| HN Mirror

Y	Hacker News new \| ask \| show \| jobs


	by adamtaylor_13 17 days ago
	So if you need to prevent bot abuse, but also don't want an ugly captcha every time someone goes to sign up, is there a better option?

3 comments

ribtoks 17 days ago

Use proof-of-work captchas, many are private by default. Look into Private Captcha or Cap captcha.

link

mootothemax 16 days ago

Speaking from the scraper’s perspective, I like proof of work; a ten year old 96-core server will cost a couple of quid to run for a few hours and will grab an absurd number of pages thanks to the access granted by repeatedly solving proofs of work. Small slick codebases too!

link

tardedmeme 16 days ago

There's also the Anubis idea where your PoW is persistent until your IP address or session cookie changes, so you get to skip PoW in exchange for making yourself identifiable, which means the PoW can then be ramped up to take a couple of minutes.

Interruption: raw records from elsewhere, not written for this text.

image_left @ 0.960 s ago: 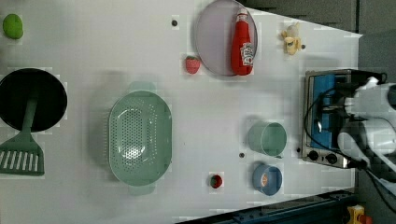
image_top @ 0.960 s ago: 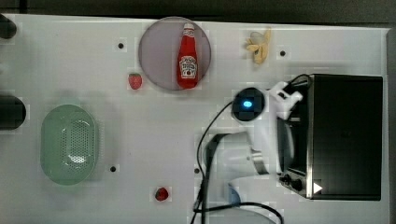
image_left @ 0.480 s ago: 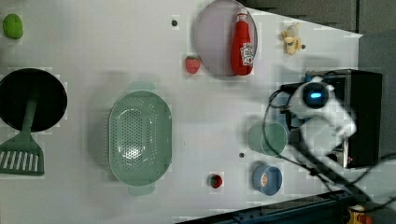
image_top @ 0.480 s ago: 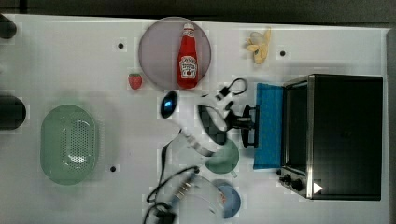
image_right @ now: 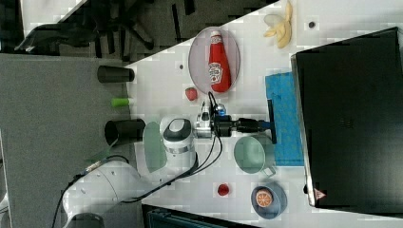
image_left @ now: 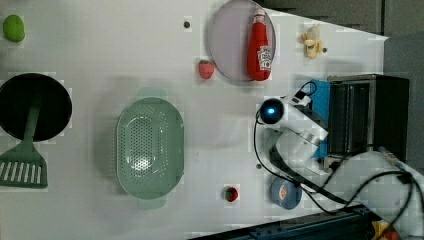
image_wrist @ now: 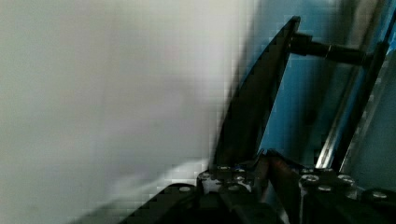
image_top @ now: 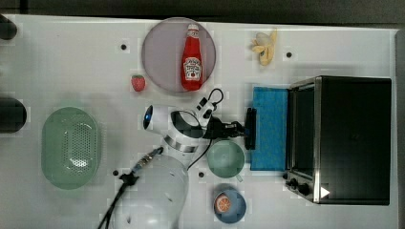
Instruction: Flap open oven.
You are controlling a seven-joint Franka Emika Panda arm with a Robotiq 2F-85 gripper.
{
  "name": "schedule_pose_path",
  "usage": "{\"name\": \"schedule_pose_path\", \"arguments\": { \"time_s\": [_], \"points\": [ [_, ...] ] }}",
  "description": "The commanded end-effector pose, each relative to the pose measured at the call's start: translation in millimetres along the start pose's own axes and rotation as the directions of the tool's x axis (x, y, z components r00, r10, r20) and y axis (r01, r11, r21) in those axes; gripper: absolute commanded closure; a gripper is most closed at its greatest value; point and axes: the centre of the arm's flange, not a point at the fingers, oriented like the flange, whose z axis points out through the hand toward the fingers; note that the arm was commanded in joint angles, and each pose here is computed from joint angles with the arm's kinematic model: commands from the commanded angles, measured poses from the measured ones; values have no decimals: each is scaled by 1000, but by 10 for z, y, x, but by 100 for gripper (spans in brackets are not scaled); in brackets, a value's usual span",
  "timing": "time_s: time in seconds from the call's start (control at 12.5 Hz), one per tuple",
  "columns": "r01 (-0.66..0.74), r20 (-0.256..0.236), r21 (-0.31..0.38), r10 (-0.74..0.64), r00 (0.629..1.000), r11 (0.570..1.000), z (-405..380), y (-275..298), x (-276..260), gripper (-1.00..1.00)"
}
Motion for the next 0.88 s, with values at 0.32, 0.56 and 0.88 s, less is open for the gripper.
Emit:
{"name": "schedule_pose_path", "arguments": {
  "time_s": [0.32,0.56,0.88],
  "points": [
    [-158,-36,-36,156,987,987,-215,203,266,65],
    [-226,-69,80,232,970,971,-522,432,352,65],
    [-378,6,300,394,919,876,-1021,982,397,65]
  ]
}}
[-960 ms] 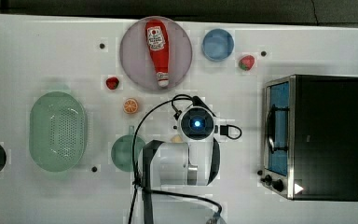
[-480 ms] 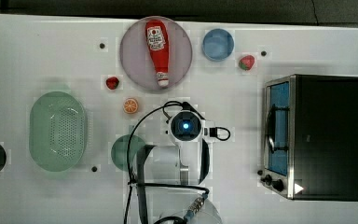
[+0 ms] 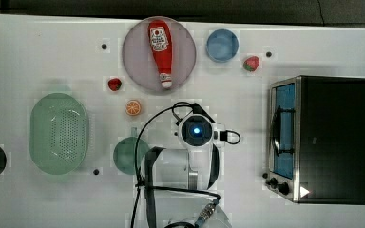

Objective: Pick banana from table and place on oven.

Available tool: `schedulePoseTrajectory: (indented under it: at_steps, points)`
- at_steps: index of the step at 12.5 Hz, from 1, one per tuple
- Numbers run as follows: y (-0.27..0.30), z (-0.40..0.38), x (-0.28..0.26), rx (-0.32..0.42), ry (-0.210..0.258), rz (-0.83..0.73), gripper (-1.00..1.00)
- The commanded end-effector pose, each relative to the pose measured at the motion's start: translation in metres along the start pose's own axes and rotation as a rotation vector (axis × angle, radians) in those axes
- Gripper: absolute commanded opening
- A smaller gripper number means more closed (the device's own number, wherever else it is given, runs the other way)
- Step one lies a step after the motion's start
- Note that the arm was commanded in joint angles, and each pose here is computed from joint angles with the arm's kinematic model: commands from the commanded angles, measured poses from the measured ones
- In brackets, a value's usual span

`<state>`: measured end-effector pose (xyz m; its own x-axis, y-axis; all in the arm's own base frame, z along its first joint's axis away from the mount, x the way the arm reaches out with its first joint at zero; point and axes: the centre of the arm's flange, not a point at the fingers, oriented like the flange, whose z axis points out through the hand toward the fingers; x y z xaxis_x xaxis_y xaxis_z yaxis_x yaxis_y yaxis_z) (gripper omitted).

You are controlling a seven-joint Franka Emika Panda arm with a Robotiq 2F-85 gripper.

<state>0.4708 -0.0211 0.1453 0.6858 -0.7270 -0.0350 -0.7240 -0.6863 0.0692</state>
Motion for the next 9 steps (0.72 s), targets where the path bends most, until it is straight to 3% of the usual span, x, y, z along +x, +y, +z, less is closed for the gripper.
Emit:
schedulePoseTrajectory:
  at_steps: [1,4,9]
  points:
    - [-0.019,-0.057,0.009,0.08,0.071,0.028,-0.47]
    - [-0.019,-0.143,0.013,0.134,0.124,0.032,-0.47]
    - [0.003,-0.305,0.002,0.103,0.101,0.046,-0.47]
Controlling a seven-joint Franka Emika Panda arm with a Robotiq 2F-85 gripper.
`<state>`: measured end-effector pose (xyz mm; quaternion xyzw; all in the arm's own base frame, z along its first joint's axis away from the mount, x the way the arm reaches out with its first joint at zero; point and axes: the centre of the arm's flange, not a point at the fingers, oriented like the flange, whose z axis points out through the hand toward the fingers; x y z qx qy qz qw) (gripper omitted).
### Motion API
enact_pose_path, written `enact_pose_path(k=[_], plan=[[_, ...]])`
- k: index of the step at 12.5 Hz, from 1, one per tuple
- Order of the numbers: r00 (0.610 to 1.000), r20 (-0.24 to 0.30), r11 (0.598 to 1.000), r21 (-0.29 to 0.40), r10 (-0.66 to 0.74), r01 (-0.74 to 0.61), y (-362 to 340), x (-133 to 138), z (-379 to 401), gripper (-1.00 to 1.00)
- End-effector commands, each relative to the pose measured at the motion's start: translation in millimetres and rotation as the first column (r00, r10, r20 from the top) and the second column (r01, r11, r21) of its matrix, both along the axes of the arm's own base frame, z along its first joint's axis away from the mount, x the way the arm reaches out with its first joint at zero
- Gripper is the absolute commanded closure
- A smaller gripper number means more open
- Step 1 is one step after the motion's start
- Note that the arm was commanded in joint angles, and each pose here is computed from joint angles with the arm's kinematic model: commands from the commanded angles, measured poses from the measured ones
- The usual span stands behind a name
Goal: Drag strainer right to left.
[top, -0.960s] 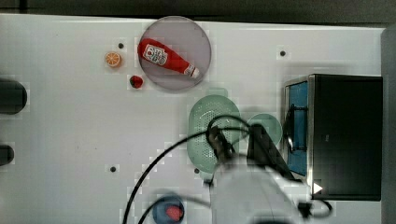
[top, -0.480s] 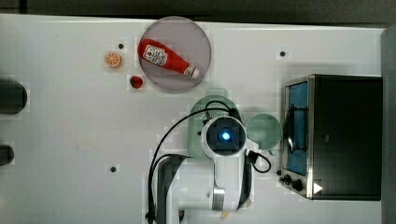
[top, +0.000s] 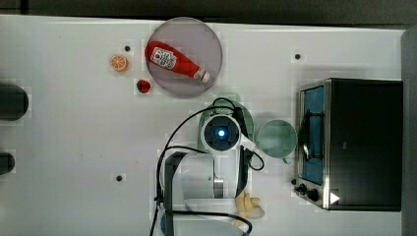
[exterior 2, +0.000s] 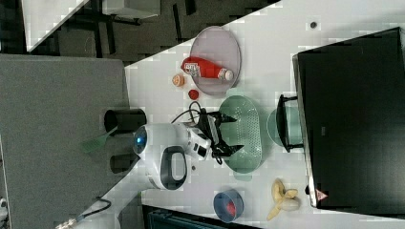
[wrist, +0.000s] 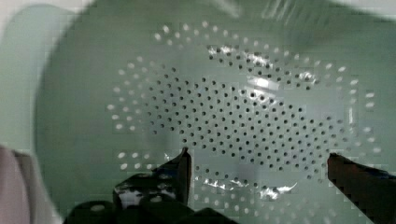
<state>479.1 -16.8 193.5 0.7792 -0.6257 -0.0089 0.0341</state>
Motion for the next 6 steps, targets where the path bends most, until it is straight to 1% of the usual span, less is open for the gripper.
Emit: enact_pose_path(k=[1,6], plan=[[0.99,0.069,0.992,0.011,-0.126,0.126,13.0,1.6,-14.7,-1.0],[0.99,0.064,0.992,0.021,-0.125,0.124,26.0,-0.4,-34.9,-1.0]])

I don't use Anubis though. I just make my site not take five seconds to render a page so bots can overload it easily? It's not actually that hard?

link

Velocifyer 16 days ago

It would be more profitable to mine bitcoin.

link

arbol 16 days ago

PoW doesn't stop bots.. It's an annoyance at most. A rate limiter and nothing more

link

0123456789ABCDE 16 days ago

PoW difficulty can be scaled, eg: all cookies must work 1s, but 2nd cookie from the same ip, might have to do 2s of work

ideally one would pick something a bit more forgiving than a linear function, to avoid penalizing too much users connecting from CGNAT

link

arbol 16 days ago

I think we're talking about 2 different things. PoW is annoying for basic scrapers but it really doesn't affect enterprise grade bot operations with access to unlimited residential proxies.

link

0123456789ABCDE 15 days ago

look, if you have the kind of bank to pay $1/GB of web pages to get to whatever we're hosting, maybe just send an email to sales so we can give you discount on that.

link

matheusmoreira 16 days ago

Can this be repurposed as some kind of distributed cryptocurrency mining mechanism? Pay websites by mining some monero in order to access them?

link

phoronixrly 17 days ago

How does proof of work stop bots?

link

stephantul 16 days ago

Because it destroys the economics of scraping. It’s too expensive with proof of work, or at least not as economically viable

link

gruez 16 days ago

Depends on what type of scraping you're trying to stop. For the dumb scrapers that would try to scrape every page on a git forge (for which there are a bazillion pages for a modest project, because of how the site works), yeah it might deter them enough to stop. For anything high value (eg. reddit comments or retail prices), 10s of cpu time isn't going to stop them.

link

pmontra 16 days ago

It will not scare away bots but 10 seconds of wait (CPU or only a sleep) will turn away many real users. "This site is so slow, I'll use something else." A kind of reverse captcha.

link

Hnrobert42 16 days ago

Maybe, the proof of work can run in the background.

link

stephantul 16 days ago

Sure, the whole premise is exactly that proof of work reduces the value of scraping, while having negligible impact on users. If the data is so valuable that bot operators are willing to pay 10s of cpu, then other measures are necessary.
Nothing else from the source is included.